__EXERCISE GOAL__:
Below are some entries. Repeat exactly the lines from the one with "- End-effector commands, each" through the one with "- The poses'", and only those.

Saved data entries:

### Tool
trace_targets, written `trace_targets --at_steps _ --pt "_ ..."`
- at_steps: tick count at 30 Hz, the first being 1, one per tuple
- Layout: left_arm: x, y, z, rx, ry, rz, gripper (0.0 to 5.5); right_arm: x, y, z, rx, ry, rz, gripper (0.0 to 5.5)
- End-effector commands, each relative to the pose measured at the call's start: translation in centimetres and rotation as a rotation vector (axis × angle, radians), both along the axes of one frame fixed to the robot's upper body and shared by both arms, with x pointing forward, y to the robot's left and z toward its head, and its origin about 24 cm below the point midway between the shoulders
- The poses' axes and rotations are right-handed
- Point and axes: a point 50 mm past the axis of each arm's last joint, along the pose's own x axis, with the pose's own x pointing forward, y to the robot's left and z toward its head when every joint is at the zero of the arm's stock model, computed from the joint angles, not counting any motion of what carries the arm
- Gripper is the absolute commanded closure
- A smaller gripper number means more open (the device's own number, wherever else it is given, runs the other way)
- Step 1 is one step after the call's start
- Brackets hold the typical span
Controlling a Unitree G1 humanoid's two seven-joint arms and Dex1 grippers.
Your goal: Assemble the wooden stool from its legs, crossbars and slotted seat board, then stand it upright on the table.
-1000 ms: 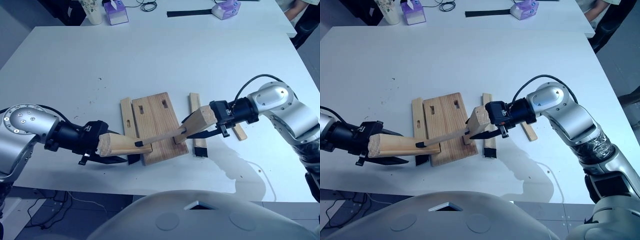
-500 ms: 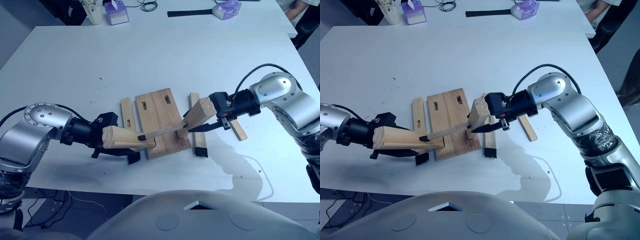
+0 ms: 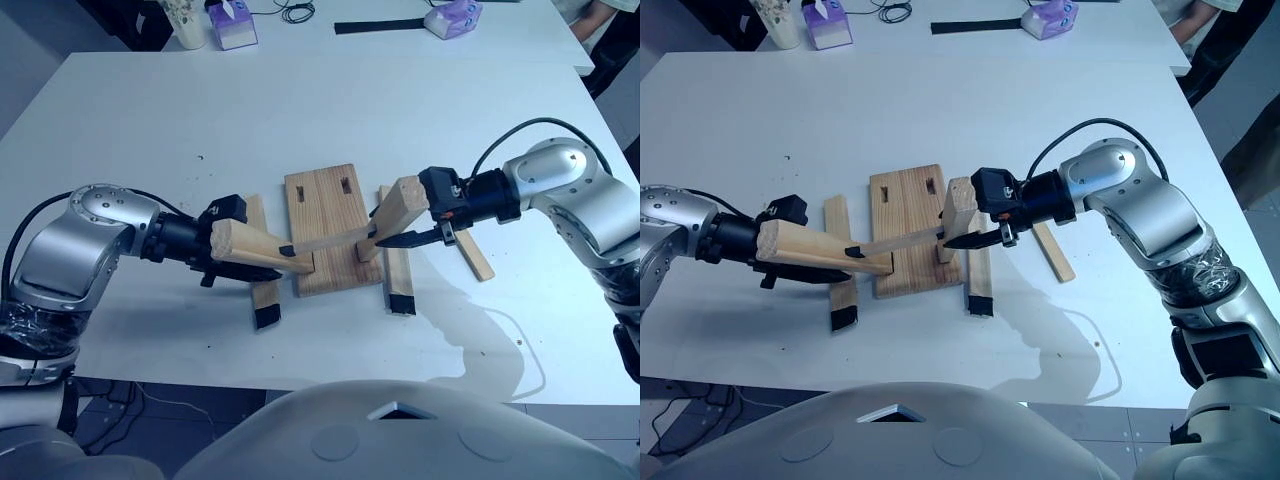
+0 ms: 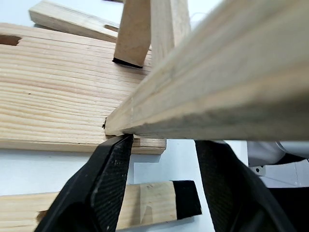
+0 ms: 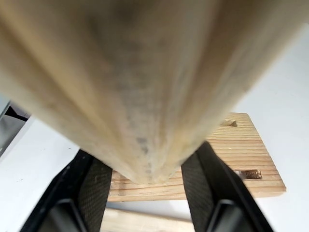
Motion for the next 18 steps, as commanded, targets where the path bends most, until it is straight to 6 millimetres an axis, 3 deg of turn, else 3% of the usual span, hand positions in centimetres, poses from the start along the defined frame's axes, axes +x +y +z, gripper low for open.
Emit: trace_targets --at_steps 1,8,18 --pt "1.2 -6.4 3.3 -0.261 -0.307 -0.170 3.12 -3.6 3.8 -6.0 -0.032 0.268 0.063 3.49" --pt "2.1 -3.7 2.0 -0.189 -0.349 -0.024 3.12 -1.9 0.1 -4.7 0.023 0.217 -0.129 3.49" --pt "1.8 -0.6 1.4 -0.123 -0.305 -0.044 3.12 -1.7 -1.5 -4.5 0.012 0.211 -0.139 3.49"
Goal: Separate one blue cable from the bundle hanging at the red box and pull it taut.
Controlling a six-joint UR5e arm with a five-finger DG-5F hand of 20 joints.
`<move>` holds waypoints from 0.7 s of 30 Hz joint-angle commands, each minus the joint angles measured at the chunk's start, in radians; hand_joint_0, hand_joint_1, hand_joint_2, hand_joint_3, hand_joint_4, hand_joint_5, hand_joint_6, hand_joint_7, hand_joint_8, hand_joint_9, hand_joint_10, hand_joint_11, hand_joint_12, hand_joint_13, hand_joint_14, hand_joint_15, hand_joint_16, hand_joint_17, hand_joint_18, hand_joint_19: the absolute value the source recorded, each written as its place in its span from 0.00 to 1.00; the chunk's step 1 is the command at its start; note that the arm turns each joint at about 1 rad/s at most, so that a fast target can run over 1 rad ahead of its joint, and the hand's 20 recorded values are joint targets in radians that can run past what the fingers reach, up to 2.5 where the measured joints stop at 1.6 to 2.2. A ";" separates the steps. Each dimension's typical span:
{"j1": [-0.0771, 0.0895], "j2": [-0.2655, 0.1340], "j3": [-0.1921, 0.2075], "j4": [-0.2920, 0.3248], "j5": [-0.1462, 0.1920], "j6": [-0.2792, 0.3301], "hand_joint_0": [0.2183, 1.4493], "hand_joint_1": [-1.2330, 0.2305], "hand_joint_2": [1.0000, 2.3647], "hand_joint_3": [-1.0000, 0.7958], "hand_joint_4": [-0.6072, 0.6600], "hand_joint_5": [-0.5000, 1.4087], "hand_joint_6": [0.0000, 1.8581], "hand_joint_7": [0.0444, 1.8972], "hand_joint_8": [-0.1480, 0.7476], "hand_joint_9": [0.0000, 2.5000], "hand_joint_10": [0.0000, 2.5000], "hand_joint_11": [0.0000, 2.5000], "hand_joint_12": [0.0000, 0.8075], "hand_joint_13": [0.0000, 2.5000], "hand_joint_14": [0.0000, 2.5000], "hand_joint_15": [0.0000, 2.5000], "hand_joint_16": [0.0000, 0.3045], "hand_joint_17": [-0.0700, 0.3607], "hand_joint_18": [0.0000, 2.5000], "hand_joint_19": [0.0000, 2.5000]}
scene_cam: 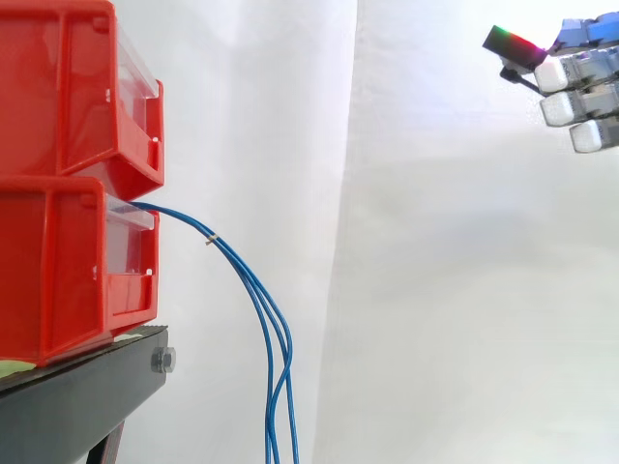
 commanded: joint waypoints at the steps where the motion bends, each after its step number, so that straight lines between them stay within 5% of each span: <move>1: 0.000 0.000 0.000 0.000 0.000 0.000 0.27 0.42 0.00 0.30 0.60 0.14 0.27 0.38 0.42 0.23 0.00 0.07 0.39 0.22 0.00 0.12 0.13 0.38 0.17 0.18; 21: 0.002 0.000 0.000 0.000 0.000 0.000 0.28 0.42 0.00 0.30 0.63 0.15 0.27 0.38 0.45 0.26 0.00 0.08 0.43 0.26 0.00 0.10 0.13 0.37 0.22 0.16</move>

__RESPONSE TO THE EXERCISE__:
- End-effector commands, each relative to the pose measured at the call's start: translation in centimetres and rotation as a rotation vector (axis × angle, radians), both along the axes of one frame fixed to the robot's upper body and shared by both arms, with x pointing forward, y to the robot's left and z toward its head, and its origin about 24 cm below the point midway between the shoulders
- The poses' axes and rotations are right-handed

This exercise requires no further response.